**Exercise description:**
Every line holding the string "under" is to be copied from the entries below.

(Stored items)
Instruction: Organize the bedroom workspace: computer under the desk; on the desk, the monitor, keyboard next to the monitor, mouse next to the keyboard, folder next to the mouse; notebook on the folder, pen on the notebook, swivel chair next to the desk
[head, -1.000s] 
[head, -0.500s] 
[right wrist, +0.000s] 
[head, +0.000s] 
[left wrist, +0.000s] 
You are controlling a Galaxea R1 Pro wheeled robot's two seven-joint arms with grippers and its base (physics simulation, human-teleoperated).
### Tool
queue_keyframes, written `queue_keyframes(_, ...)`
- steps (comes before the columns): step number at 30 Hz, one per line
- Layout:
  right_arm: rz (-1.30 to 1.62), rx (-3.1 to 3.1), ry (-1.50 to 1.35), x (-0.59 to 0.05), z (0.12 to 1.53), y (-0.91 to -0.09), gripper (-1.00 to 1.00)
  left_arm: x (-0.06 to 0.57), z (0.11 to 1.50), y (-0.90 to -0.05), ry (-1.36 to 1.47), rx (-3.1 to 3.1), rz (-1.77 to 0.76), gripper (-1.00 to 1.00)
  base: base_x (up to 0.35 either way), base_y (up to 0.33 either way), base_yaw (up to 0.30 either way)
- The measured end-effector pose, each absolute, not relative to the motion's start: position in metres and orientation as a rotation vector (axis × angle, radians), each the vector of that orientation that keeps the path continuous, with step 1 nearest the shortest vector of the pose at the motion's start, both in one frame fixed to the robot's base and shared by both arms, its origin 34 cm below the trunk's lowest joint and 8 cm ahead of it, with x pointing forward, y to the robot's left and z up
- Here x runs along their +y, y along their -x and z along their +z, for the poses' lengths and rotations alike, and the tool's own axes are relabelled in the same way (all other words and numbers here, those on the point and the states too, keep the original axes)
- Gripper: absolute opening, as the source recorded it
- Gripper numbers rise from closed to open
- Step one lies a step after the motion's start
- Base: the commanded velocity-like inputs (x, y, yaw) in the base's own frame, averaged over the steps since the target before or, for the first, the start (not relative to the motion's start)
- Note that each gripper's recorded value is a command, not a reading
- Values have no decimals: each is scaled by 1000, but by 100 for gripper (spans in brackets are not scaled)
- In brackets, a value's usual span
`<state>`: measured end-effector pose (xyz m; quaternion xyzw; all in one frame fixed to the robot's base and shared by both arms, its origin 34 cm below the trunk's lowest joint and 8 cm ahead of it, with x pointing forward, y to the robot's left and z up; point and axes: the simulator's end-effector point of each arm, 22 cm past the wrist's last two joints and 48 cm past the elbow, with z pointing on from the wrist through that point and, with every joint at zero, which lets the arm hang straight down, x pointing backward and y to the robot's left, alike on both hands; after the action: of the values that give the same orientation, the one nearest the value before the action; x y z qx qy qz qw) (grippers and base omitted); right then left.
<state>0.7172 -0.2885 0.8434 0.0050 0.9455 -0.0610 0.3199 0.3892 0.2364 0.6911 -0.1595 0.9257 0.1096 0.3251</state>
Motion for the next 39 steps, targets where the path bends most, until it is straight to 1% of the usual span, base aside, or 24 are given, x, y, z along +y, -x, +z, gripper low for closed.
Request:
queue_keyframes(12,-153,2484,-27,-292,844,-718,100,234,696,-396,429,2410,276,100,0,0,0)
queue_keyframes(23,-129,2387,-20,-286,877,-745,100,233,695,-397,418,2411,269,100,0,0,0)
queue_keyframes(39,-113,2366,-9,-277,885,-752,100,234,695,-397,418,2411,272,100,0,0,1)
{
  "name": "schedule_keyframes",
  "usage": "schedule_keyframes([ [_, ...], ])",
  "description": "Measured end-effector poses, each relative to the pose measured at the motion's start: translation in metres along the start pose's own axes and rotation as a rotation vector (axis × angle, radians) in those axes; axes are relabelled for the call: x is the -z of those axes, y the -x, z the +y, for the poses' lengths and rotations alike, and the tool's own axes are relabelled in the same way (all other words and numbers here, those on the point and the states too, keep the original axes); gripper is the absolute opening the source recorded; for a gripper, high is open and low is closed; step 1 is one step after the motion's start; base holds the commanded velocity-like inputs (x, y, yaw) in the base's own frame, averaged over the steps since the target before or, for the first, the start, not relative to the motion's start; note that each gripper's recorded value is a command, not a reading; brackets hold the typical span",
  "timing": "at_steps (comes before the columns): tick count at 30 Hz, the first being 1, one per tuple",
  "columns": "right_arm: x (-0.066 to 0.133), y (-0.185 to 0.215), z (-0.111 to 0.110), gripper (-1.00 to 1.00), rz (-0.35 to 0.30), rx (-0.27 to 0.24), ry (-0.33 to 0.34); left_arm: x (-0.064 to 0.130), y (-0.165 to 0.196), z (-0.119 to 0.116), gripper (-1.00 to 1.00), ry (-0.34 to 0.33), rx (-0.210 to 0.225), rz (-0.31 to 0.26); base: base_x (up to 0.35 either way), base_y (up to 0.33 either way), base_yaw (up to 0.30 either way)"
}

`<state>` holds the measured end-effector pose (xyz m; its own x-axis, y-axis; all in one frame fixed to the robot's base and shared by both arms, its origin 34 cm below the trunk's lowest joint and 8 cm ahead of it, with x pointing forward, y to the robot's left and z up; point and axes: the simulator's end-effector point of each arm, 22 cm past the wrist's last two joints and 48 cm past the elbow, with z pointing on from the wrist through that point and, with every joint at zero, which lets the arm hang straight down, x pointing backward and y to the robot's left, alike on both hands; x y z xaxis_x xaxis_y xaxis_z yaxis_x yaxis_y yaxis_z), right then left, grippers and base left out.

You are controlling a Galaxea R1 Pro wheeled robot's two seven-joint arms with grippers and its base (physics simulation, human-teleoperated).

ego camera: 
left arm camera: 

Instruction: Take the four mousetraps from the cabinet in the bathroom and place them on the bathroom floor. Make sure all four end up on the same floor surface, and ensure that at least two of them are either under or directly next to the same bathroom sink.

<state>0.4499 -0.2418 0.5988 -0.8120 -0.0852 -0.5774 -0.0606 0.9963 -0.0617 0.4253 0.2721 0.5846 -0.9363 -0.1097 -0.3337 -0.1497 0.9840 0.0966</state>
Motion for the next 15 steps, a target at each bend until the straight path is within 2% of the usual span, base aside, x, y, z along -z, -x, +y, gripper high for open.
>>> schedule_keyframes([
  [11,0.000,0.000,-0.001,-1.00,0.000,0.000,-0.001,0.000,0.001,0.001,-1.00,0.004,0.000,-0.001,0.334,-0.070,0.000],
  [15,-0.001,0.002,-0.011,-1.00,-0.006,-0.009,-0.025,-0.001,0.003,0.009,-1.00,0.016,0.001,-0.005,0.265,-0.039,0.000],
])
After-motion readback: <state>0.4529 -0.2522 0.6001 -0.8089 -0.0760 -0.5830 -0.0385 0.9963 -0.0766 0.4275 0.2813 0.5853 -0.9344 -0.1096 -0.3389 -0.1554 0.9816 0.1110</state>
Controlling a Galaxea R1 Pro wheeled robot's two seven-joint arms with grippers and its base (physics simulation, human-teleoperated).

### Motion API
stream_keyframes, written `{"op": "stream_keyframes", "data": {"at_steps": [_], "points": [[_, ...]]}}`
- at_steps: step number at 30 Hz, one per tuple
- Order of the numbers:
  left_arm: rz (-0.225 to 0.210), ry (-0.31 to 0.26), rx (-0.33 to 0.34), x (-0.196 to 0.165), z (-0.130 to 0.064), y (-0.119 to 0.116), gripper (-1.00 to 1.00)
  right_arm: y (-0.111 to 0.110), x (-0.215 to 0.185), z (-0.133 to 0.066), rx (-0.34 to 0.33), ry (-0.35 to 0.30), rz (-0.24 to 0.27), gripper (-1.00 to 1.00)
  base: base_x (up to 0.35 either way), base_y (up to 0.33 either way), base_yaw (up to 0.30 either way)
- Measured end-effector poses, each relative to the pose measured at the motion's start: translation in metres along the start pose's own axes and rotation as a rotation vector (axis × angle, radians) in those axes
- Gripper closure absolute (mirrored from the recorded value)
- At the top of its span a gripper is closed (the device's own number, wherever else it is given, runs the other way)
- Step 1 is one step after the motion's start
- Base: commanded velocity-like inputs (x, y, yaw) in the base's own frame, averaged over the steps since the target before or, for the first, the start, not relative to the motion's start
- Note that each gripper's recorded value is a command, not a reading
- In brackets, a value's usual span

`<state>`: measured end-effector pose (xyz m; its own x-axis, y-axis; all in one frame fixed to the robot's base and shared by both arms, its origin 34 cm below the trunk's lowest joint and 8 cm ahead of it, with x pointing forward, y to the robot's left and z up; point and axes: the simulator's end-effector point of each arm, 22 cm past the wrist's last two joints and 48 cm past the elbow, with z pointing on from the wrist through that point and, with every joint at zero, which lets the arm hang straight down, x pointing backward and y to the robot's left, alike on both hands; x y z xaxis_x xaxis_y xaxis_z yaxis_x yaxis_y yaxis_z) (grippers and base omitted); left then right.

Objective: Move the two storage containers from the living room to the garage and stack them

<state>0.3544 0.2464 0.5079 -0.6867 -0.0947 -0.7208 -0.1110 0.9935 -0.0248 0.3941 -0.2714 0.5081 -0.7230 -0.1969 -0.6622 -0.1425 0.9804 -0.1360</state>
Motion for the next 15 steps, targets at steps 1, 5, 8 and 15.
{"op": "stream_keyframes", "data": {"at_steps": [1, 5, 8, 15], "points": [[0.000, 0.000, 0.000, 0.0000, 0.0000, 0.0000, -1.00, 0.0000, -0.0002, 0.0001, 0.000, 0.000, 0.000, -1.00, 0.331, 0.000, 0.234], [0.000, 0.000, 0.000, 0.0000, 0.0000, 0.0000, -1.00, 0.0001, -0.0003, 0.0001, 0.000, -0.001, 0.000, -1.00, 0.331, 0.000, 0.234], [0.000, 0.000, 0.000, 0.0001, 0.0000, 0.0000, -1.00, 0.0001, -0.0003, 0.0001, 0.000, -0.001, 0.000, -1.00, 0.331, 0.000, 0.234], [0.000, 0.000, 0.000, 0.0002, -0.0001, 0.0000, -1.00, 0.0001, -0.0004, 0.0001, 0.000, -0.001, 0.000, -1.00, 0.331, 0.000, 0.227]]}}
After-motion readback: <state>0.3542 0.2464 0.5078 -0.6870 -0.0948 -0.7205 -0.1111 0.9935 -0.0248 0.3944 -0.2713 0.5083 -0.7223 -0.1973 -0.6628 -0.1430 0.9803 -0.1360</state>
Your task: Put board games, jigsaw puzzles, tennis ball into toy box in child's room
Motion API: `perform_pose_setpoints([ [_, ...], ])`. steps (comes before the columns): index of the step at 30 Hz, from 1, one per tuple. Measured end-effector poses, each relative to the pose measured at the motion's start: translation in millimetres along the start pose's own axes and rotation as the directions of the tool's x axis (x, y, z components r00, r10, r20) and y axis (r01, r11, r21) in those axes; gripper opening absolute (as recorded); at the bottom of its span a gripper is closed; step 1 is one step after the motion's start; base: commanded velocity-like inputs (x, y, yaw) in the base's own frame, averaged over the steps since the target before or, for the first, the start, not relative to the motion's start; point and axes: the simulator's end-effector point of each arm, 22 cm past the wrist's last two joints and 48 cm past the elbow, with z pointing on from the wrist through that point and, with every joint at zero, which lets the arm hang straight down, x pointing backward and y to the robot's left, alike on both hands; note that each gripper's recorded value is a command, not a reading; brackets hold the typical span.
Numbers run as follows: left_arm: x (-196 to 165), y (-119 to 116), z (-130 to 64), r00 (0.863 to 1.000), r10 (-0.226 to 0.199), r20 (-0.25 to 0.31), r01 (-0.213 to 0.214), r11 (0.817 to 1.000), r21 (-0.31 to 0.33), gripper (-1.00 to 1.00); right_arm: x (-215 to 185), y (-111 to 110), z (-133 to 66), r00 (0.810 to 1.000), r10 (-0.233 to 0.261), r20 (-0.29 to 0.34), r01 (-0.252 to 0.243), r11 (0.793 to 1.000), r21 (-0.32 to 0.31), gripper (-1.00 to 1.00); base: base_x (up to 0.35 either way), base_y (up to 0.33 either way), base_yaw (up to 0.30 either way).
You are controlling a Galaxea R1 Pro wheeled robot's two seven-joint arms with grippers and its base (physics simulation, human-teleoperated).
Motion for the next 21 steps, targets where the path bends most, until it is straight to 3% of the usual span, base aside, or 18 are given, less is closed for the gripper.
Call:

**Worked solution:**
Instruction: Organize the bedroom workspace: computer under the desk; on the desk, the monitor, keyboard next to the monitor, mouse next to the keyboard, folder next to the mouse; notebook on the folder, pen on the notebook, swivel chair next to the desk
Instruction: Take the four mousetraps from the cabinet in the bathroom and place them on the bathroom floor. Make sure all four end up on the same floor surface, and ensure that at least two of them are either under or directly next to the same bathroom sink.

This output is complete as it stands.